Increased residential construction in Australia should also be beneficial for NZ manufacturers.

Gradual recovery among overseas trading partners

ASB sees “gradual economic recovery from our major trading partners”.

It acknowledges it is concerned about China’s economic growth decelerating to 6.8% over 2015.

These worries have been intensified by wide-spread speculation that actual growth is substantially below official estimates.

Tuffley says the Chinese equity market plunge will have a limited direct impact on the Chinese economy and very little consequence for our exporters, as it has a relatively low participation rate.

He says, “Australia continues to delicately manage its transition away from mining-investment led growth to a broad-based economic recovery”.

As for the US, the economy is starting to recover, with jobs growth and low interest rates supporting consumer spending and housing demand.

“However, the recovery remains reasonably fragile with business investment and exports still soft, in part reflecting the recent lift in the USD”, he says.

ASB points out “Eurozone developments have been overshadowed by the political drama resulting from Greece and its debt negotiations”.

Other signs of economic buoyancy in NZ

Looking at other economic indicators, ASB says net migration flows will remain strong, even if Australia’s economic recovery gains enough momentum to draw more New Zealanders across the Ditch.

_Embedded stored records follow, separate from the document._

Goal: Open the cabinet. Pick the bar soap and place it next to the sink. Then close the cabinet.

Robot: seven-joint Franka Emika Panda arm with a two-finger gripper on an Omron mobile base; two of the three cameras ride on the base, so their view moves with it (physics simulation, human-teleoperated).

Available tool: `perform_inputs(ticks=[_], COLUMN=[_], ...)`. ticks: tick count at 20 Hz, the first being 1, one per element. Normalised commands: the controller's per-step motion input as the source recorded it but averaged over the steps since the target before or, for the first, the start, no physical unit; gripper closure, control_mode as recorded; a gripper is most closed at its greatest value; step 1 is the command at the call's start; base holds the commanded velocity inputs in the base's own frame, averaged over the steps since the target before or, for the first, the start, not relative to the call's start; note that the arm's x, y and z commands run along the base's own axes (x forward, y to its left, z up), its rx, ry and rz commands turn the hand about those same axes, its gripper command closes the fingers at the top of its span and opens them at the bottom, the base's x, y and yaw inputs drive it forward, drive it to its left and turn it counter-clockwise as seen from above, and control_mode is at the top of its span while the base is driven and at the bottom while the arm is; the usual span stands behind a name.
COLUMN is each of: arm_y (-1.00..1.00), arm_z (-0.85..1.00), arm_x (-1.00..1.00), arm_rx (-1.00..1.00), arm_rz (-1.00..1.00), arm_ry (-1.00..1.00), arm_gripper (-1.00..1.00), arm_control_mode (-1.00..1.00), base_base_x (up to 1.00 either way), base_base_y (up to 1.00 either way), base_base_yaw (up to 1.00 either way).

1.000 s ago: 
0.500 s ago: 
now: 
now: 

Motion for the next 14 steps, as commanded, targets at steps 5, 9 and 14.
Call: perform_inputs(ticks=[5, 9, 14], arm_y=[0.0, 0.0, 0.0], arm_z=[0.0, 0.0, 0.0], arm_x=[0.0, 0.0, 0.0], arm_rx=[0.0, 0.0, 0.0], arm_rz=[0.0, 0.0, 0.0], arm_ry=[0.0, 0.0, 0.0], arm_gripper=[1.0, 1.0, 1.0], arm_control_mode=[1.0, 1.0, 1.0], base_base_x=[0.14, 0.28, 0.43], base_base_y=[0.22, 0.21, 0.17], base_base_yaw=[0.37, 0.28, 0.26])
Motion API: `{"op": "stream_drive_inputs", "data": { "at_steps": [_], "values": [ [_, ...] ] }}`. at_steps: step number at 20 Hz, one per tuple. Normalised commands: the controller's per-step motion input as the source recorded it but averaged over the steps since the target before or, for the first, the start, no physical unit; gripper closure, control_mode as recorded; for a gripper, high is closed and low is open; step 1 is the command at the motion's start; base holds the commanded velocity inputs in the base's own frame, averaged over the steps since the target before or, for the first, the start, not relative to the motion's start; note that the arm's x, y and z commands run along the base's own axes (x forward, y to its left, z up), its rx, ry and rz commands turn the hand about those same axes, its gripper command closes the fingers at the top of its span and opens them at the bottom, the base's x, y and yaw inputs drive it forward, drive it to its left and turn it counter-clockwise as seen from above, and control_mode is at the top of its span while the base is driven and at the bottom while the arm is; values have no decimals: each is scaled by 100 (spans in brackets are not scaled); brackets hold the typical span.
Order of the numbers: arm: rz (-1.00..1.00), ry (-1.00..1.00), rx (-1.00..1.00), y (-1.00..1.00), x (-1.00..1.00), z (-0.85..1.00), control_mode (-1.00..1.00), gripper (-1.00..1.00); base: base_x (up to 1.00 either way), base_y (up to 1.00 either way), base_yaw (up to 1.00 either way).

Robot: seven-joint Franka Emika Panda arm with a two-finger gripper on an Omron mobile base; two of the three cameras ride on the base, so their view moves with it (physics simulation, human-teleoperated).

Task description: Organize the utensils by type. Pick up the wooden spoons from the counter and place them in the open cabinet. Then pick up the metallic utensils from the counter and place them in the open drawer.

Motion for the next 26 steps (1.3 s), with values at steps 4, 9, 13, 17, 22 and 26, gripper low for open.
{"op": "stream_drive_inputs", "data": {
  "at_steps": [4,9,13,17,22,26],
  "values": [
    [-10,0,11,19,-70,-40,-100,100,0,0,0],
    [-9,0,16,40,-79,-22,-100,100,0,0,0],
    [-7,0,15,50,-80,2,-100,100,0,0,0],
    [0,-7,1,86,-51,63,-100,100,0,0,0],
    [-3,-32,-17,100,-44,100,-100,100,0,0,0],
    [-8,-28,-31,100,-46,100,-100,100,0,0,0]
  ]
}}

Tuffley says strong net migration will boost the labour supply and see the unemployment rate remain at around 6% over the coming year.

Consumer spending should also be supported by population and employment growth.

Furthermore, Tuffley says “cashflows for borrowers – including beleaguered dairy farmers – will be bolstered by falling interest rates, helping to support overall spending”.

While the Auckland housing market is expected to remain tight, he expects lower interest rates will “modestly” stimulate activity outside the super city and Canterbury over the coming year.

As for inflation, ASB expects medium-term inflation to settle at just under 2% – it’s currently close to zero.

“Imported inflation has remained subdued due to low global commodity prices and the high NZD”, says Tuffley.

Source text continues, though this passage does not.